Hoang.processed.query.data<-preprocess_querydata(cell.tissue.data = hoang.mouse.lens.data, species = "mmusculus", data.format = "matrix", geneID = "external_gene_name")
C3 testing of mouse lens query vs. human marker gene compendium
We will now perform cross-species gene set enrichment testing of the query data against the human compendium using XGSA. There is one optional parameter 'topExpGenes' if you want to consider a different number of the highest expressed genes in the query sample than was considered in the compendium (this can be useful when comparing data from different platforms or gene universes for instance). There are two further optional parameters which are passed to XGSA: 'min' and 'max', indicating the minimum and maximum gene set size to be considered for testing. The result is in the form of a list with an element for each sample in the query data, with sub lists containing the XGSA 'pvalue's and the 'overlapGenes' generated by testing the query sample against each set of marker genes in the compendium.

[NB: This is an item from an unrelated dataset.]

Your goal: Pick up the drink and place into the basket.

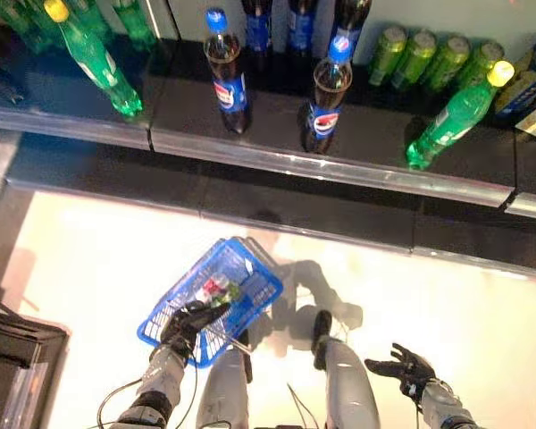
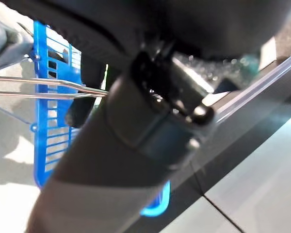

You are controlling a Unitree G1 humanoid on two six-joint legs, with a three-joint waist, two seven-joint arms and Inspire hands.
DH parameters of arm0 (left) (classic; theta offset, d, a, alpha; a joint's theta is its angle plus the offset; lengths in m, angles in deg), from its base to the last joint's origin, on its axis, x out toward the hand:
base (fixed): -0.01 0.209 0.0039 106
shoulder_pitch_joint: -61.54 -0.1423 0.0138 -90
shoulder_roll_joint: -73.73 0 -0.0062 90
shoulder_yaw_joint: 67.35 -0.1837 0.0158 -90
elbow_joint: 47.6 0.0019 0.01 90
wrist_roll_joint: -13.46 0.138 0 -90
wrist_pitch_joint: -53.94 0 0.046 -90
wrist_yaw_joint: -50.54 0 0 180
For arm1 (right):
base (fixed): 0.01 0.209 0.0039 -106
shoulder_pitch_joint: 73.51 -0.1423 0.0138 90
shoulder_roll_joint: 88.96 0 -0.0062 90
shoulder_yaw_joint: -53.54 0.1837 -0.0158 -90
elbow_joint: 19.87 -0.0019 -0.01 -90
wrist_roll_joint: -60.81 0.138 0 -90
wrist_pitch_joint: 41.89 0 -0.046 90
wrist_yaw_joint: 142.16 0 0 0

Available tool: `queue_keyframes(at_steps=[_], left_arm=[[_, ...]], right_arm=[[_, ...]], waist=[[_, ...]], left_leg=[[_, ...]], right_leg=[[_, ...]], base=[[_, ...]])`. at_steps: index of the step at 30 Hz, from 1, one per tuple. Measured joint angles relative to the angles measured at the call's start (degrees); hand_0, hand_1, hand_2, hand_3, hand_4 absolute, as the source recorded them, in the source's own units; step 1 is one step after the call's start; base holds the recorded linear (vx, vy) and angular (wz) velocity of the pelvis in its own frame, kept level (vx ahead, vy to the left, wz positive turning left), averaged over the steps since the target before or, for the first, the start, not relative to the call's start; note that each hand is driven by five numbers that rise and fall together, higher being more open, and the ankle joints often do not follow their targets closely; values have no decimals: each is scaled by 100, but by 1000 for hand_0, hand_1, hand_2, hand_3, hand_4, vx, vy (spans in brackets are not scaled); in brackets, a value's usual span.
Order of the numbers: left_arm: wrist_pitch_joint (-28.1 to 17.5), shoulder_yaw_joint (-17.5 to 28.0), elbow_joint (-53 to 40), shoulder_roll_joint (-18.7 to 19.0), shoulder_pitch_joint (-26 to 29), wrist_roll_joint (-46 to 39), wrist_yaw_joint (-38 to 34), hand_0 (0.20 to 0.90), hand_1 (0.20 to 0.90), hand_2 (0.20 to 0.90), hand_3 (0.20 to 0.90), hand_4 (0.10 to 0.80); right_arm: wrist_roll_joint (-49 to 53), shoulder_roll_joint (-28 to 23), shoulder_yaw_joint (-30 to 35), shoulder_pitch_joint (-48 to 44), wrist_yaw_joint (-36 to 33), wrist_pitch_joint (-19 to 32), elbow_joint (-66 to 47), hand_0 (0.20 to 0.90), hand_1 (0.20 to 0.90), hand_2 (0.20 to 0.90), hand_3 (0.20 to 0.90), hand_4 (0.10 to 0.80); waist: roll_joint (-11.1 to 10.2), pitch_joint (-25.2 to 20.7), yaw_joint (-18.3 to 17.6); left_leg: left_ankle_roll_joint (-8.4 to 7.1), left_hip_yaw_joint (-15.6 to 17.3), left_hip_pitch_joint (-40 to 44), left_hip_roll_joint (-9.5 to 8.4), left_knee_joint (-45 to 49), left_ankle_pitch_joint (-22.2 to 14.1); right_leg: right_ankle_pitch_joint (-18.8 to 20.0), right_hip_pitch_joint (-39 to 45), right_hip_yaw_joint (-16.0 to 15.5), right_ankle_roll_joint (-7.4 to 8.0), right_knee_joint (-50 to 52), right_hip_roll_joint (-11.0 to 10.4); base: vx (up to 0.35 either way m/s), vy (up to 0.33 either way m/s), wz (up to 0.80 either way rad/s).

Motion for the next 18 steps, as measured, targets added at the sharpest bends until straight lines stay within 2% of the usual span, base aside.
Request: queue_keyframes(at_steps=[5, 10, 14, 18], left_arm=[[-78, -23, -173, 3, 250, -177, 75, 300, 300, 300, 200, 100], [-129, -168, -259, 3, 317, -208, 84, 300, 300, 300, 200, 100], [-131, -184, -382, 2, 258, -235, 68, 300, 300, 300, 200, 100], [-130, -192, -594, -1, 133, -262, -31, 300, 300, 300, 200, 100]], right_arm=[[259, -133, -80, -76, -10, 195, -157, 900, 900, 900, 900, 800], [582, -138, -313, -247, -4, 478, -640, 900, 900, 900, 900, 800], [746, -262, -589, -227, -35, 576, -1824, 900, 900, 900, 900, 800], [742, -470, -865, -17, -148, 601, -3788, 900, 900, 900, 900, 800]], waist=[[49, 273, -34], [157, 343, -152], [206, 384, -152], [225, 396, -155]], left_leg=[[-64, -112, -731, 90, 1100, -413], [-152, -203, -978, 171, 1414, -506], [-172, -379, -984, 181, 1464, -517], [-226, -474, -987, 188, 1429, -486]], right_leg=[[-373, -781, 115, -87, 1117, -60], [-540, -1042, 123, -190, 1499, -44], [-637, -1052, 76, -279, 1657, -14], [-695, -1041, -32, -369, 1725, -22]], base=[[-79, -26, -3], [-33, -33, 1], [0, -22, 4], [21, -8, 8]])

Hoang.data.test.result<-c3_test(processed.queryData = Hoang.processed.query.data, marker.gene.compendium = human.marker.gene.compendium)
Display C3 test result
To display the p-values of the significant test results we will use the 'c3_display_result' function. This function produces a barplot of the -log10 transformed significant pvalues. If there are no significant p-values the bar plot will display the top 10 non-significant results. You can also process and display the test result as you like by using the object returned by 'c3_test'.
#>  "Hoang_LEC -- result plotting done!!"
#>  "Hoang_LFC -- result plotting done!!"